Date of the General Assembly's Meeting 2021-11-15 Corresponding to 1443-04-10
Time of the General Assembly's Meeting 18:30
Percentage of Attending Shareholders 51.83 %
Names of the Board of Directors' Members Present at the General Assembly's Meeting and Names of the Absentees The following Board members attended the AGM meeting:

1. Eng. Tariq Othman Al-kasabi (Chairman of the Board).

2. Eng. Abdulmajeed Ibrahim Al-Sultan (Vice Chairman)

3. Mr. Naif Abdulkareem Alabdulkareem (Managing Director and Chief Executive Officer).

4. Mr. Abdullah Saleh Al Rasheed.

5. Mr. Adil Saud Dahlawi.

6. Mr. Ibrahim Abdul Aziz Alshaya.

7. Mr. Turki Abdullah AlFawzan.

The following members of the Board of Directors were absent :

1. Mr. Khalifa Abdulatif AlMulhem.

2. Mr. Ibrahim Abdullah Al-Hedaithi

Names of the Chairmen of the Committees Present at the General Assembly's Meeting or Members of such Committees Attending on Their Behalf 1. Eng. Tariq Othman Al-kasabi (Chairman of the Executive Committee).

2. Eng. Abdulmajeed Ibrahim Al-Sultan (Chairman of the Social Responsibility Committee).

3. Mr. Ibrahim Abdul Aziz Alshaya (Chairman of the Risk Committee and Chairman of the Nomination and Remuneration Committee).

4. Mr. Adil Saud Dahlawi (Chairman of the Audit Committee).

Voting Results on the Items of the General Assembly's Meeting Agenda's First Item: Approval to elect the members of the board for the next term which will start on January 01, 2022 for a period of three years until December 31, 2024.

1. Eng. Tarek Othman Alkasabi (Non-Executive)

2. Eng. Abdulmajeed Ibrahim Alsultan (Non-Executive)

3. Mr. Naif Abdulkareem Alabdulkareem (Executive)

4. Mr. Adil Saud Dahlawi (Non-Executive)

5. Mr. Abdulwahab Abdulkarim Albetari (Non-Executive)

6. Mr. Mohammed Saad Bindawood (Non-Executive)

7. Mr. Ibrahim Abdulaziz Alshaia (Independent)

8. Mr. Saad Ibrahim Almushawah (Independent)

9. Mr. Abdullatif Khalifah Almulhem (Independent

Second Item: Approval on the formation of the Audit Committee and defining its responsibilities, working controls and the remuneration of its members for the next term, which will start on January 01, 2022 for a period of three years until December 31, 2024. The members are:

1. Dr. AbuBaker BaGabir (Independent)

2. Mr. Saad Ibrahim Almushawah (Independent)

3. Mr. Fawzi Ibrahim Alhobayb (Independent)

Third Item: Approval on the amendments of Audit Committee Charter.

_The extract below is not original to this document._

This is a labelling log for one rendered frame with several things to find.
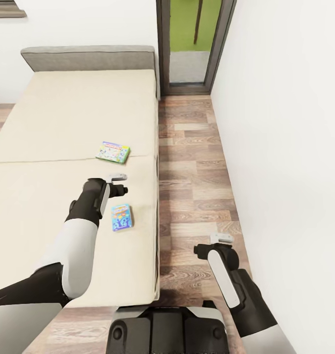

Forth Item: Approval on the amendments of Nomination & Compensation Committee Charter.

Fifth Item: Approval on the amendments of Board of Directors and Committees Membership Criteria Policy.

Sixth Item: Approval to authorize the Board of Directors to distribute interim dividends to the shareholders on semi-annual or quarterly basis, against the fiscal year 2022.

Seventh Item: Approval to delegate the Board of Directors with the authority of the General Assembly with the license mentioned in Section (1) of Article (71) of the Companies Law, for a one year period effective upon the AGM approval date or up to ending of the authorized Board term, whichever is earlier, in accordance with the Regulatory Rules and Procedures issued pursuant to the Companies Law relating to Listed Joint Stock Companies.

Additional Information None

The Capital Market Authority and the Saudi Stock Exchange take no responsibility for the contents of this disclosure, make no representations as to its accuracy or completeness, and expressly disclaim any liability whatsoever for any loss arising from, or incurred in reliance upon, any part of this disclosure, and the issuer accepts full responsibility for the accuracy of the information contained in it and confirms, having made all reasonable enquiries, that to the best of their knowledge and belief, there are no other facts or information the omission of which would make the disclosure misleading, incomplete or inaccurate.